In this episode Spike clearly needs a doctor, and clearly our doctor, Captain Clark, is absent. So a skeleton crew makes do. Steve suffers from having hives, and Spike thinks we should know what the first “pee” is for. And yet just 12 minutes in we know that this is our best show ever. The lovely and talented Bill Schmotz demonstrates that he can channel the late Johnny Cochran when he tells us, “If the toes point to the can, then you must go as a man”. The next topic, according to the lovely and congested Spike has to do with “Coach Shesheshkee and the lip rinking thing”. But when all is said and done the only solid conclusion we can make is that the left hand is for wiping.

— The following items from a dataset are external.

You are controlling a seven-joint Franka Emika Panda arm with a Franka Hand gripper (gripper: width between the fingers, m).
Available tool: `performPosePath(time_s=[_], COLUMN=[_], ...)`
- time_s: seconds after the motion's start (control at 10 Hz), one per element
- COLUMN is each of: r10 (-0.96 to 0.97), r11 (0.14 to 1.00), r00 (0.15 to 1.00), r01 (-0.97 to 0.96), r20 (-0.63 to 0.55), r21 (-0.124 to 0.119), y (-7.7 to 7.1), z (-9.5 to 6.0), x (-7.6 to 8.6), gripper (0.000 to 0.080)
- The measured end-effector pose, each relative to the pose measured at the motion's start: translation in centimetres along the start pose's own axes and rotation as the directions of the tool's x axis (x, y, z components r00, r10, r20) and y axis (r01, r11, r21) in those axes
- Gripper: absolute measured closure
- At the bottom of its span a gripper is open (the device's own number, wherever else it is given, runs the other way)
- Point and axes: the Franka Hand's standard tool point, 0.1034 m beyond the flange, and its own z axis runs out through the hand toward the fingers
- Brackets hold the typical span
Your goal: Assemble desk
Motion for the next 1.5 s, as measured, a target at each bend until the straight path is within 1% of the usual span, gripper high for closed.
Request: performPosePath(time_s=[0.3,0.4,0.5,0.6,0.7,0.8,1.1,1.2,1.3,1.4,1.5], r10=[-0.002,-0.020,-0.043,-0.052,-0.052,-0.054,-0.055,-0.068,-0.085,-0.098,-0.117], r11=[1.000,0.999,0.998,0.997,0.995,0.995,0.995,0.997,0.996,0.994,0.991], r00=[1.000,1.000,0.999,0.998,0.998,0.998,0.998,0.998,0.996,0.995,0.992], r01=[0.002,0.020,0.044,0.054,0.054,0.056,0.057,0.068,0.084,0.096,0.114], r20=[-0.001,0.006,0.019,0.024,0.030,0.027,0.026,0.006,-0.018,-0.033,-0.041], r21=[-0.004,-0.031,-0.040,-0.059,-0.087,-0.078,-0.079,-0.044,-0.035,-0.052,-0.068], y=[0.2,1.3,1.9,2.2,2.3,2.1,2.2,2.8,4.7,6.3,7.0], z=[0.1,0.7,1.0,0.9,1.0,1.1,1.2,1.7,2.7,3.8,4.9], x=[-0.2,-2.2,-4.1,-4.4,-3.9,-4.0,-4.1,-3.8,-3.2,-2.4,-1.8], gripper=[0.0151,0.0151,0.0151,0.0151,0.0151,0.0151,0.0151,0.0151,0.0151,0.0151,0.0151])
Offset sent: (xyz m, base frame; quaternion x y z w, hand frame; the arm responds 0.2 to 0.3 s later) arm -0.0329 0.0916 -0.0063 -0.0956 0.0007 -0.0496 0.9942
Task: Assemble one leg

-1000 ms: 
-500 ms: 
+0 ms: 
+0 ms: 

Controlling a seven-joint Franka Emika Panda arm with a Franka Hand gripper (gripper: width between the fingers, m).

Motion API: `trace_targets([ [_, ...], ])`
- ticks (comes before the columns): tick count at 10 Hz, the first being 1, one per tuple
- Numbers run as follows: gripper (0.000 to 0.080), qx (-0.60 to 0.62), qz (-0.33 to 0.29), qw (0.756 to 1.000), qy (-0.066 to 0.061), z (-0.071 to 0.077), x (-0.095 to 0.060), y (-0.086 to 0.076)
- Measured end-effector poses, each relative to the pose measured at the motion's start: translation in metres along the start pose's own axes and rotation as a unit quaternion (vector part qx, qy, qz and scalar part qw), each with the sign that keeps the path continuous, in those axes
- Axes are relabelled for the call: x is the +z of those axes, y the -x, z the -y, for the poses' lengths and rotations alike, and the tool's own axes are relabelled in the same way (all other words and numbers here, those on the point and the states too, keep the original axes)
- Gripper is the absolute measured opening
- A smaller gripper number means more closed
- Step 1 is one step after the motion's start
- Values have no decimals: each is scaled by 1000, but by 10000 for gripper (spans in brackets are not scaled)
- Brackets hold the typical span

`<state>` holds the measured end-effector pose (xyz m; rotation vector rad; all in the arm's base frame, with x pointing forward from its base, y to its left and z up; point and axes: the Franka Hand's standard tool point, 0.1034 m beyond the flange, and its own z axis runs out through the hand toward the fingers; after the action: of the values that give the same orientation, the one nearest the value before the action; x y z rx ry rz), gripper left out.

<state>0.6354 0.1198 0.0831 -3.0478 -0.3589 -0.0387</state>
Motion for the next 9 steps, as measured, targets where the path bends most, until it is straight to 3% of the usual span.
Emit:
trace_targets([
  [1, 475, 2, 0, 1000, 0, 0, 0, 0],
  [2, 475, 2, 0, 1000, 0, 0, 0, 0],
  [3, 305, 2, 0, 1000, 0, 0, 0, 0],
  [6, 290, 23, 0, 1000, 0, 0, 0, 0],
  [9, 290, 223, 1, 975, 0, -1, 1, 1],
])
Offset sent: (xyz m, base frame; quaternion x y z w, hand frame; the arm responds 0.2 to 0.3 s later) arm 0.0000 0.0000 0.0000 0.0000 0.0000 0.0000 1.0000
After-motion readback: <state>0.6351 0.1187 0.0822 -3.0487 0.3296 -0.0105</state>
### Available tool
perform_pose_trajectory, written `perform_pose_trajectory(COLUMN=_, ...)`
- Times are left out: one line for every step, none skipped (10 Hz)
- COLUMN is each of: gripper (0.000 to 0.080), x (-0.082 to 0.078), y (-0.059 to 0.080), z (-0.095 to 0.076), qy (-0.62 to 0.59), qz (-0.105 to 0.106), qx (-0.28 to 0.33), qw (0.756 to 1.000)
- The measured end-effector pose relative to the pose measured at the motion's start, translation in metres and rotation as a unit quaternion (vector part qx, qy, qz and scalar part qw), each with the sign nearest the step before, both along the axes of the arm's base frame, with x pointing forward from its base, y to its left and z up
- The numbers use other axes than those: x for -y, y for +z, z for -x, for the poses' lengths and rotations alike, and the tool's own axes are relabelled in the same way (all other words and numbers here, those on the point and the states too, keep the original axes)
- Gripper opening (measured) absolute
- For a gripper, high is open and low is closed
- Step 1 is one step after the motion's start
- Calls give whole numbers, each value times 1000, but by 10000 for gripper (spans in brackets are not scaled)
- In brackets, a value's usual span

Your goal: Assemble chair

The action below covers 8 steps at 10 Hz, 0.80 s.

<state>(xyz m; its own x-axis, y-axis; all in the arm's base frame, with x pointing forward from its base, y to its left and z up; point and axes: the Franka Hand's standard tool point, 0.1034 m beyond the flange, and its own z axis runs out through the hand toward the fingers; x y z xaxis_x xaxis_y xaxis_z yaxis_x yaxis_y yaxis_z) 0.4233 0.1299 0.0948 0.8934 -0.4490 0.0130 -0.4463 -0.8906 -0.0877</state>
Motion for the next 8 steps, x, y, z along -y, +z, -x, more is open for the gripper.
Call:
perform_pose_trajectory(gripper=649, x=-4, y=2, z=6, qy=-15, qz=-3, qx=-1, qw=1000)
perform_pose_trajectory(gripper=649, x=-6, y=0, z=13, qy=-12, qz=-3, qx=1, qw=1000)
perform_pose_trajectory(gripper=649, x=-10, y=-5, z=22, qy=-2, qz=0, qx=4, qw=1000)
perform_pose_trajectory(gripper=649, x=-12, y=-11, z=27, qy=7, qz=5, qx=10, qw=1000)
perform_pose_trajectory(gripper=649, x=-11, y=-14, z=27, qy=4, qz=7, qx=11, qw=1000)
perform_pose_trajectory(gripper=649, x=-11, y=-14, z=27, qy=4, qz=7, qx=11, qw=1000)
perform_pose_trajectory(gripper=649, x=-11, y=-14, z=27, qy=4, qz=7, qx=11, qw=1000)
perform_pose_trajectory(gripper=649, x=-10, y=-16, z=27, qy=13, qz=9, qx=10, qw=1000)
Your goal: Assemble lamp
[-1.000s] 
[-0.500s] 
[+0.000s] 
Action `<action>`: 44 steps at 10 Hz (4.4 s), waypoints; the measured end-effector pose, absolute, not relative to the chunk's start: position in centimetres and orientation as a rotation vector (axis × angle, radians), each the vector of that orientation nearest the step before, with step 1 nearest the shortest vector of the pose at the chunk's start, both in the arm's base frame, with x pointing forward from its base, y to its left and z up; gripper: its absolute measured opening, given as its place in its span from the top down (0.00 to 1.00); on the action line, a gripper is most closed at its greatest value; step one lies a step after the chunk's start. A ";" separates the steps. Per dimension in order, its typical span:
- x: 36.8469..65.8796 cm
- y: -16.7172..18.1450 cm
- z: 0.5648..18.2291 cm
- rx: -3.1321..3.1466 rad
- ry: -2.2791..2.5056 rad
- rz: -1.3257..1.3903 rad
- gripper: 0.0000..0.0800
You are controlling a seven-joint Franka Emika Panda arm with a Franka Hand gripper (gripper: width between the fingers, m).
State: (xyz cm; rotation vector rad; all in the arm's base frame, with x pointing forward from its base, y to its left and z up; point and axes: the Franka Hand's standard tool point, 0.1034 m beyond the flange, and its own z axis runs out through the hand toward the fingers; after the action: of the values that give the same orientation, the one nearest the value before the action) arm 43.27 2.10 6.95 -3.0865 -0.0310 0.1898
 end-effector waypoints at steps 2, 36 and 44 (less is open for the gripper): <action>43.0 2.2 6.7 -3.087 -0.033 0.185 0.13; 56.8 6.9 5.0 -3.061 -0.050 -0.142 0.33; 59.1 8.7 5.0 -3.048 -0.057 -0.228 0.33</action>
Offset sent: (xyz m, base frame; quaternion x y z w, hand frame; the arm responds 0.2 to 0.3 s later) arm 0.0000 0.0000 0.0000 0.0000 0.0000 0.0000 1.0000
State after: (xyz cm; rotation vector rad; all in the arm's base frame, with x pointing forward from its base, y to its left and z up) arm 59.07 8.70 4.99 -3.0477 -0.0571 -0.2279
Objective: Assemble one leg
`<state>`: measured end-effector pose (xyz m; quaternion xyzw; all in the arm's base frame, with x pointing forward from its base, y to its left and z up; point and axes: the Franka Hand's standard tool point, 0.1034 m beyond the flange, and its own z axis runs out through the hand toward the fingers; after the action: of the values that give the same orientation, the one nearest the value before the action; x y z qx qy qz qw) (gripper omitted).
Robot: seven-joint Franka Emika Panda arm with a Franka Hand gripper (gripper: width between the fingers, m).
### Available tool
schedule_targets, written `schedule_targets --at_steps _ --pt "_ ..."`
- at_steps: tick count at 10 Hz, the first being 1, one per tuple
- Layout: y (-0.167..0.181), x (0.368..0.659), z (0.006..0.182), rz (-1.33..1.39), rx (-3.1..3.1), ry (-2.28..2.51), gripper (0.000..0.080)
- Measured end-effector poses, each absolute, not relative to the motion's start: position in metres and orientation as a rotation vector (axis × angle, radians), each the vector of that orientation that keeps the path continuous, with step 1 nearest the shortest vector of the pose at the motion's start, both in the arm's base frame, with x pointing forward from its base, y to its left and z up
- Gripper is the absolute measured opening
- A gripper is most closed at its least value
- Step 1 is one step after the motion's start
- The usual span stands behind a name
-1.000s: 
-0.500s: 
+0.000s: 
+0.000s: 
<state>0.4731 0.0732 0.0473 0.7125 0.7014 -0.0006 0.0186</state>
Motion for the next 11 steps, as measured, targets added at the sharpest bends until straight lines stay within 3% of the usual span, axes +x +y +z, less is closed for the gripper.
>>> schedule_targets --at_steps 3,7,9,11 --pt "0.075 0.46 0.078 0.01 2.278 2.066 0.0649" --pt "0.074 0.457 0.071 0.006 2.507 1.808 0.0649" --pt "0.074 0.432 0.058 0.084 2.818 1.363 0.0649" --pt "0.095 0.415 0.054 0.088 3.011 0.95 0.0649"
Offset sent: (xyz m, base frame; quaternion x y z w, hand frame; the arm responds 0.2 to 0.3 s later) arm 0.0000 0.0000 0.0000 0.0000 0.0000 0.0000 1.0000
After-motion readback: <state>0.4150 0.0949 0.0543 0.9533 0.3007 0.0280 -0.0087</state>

This award deserving show features a special guest… “Elliott”, and a host of topics and games originated not by Chairman Spike, but by crew members Clark and Steve. After Spike is through with his introductions (in which he accidentally get his chromosomes right), Steve introduces his most convoluted yet hilarious topic yet – “Mathematics, Psychology, and Race Relations”, which immediately starts heading south when Steve confuses fractions and percentages. One twelfth is 8.33% and not 12%. He solves the worlds racial problems by having newborn babies draw one of twelve race cards randomly from a hat… at birth. Clark’s topic makes way more sense because it’s about the Nazis landing a craft propelled by electric particles in New Mexico in the late 40s. Finally we get to vote in the Round of 16 in a contest which will decide who is “The Biggest Asshole”. Copies of this show will be buried in Antarctica so that future Earth inhabitants will know why humans were asked to leave.